Problem to solve: All the lines below need to be output exactly, apart from any images.

Input data:
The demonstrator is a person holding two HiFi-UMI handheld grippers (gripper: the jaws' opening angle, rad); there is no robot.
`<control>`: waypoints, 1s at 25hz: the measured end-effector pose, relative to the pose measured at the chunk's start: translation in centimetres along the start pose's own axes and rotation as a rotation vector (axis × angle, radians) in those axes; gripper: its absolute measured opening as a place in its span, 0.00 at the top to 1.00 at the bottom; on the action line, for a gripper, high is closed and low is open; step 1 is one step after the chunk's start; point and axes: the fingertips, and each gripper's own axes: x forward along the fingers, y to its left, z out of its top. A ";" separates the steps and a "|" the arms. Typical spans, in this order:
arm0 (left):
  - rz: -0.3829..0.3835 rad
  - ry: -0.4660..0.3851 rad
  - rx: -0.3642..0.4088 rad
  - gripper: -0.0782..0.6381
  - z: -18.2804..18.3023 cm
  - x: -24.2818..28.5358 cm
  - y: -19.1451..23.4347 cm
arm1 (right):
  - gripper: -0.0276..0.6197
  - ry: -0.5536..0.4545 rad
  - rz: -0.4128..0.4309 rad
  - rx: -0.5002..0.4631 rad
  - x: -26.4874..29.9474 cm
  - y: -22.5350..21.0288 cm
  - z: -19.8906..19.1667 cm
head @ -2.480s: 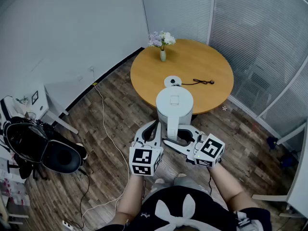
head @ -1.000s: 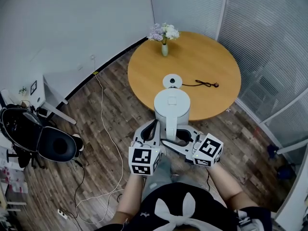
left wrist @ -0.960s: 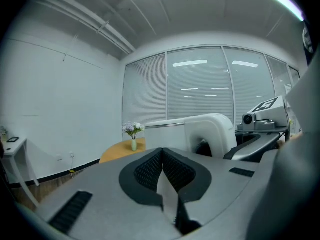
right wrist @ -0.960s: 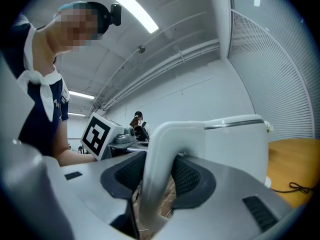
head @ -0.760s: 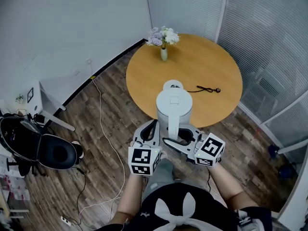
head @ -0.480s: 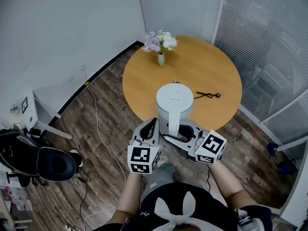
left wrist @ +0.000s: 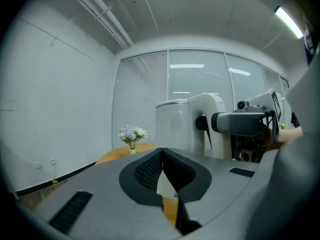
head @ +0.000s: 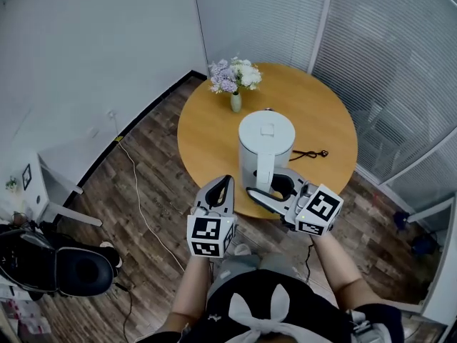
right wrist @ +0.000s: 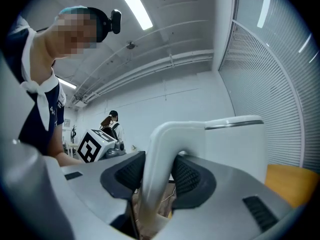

Your solution:
The demonstrator is a person holding two HiFi-UMI handheld grippers (gripper: the jaws' opening angle, rad); there is no robot.
`<control>`: waypoints, 1s at 25hz: the measured end-effector pose, relative to the pose measured at the chunk's start: translation in centimetres along the start pose's own axes and rotation as a rotation vector (axis × angle, radians) in those axes; gripper: its absolute measured opening as a place in its span, 0.00 at the top to 1.00 at the bottom; on the action line, for a gripper, high is closed and low is open; step 1 is one step after the chunk's start; point and axes: the fingertips, and each gripper's own axes: x forward along the fingers, y to its left, z out of its top. A ";" separates the steps and a "|" the arms. Typical spans, in this order:
arm0 (left):
  - rz: -0.3829..0.3835 rad
  - ry: -0.4660..0.3851 rad
  - rx: -0.3642..0.4088 rad
  - gripper: -0.0782..0.6381
  - z: -18.2804..18.3023 cm
  - x: -24.2818..28.5358 cm
  - y: -19.1451..23.4347 cm
arm1 (right):
  - gripper: -0.0276..0.6197
  - ry: -0.5536..0.4545 rad
  - rz: -0.4128..0.4309 rad
  - rx: -0.5002..0.4631 rad
  - x: -26.4874..29.9474 cm
  - y: -22.5350..21.0288 cm
  - z: -19.8906..19.1667 cm
head @ -2.480s: 
head @ -1.000s: 
left wrist @ -0.960s: 
right wrist @ -0.960s: 
head @ -0.760s: 
head @ -0.480s: 
left wrist @ +0.000s: 
head @ +0.000s: 
right wrist @ +0.000s: 

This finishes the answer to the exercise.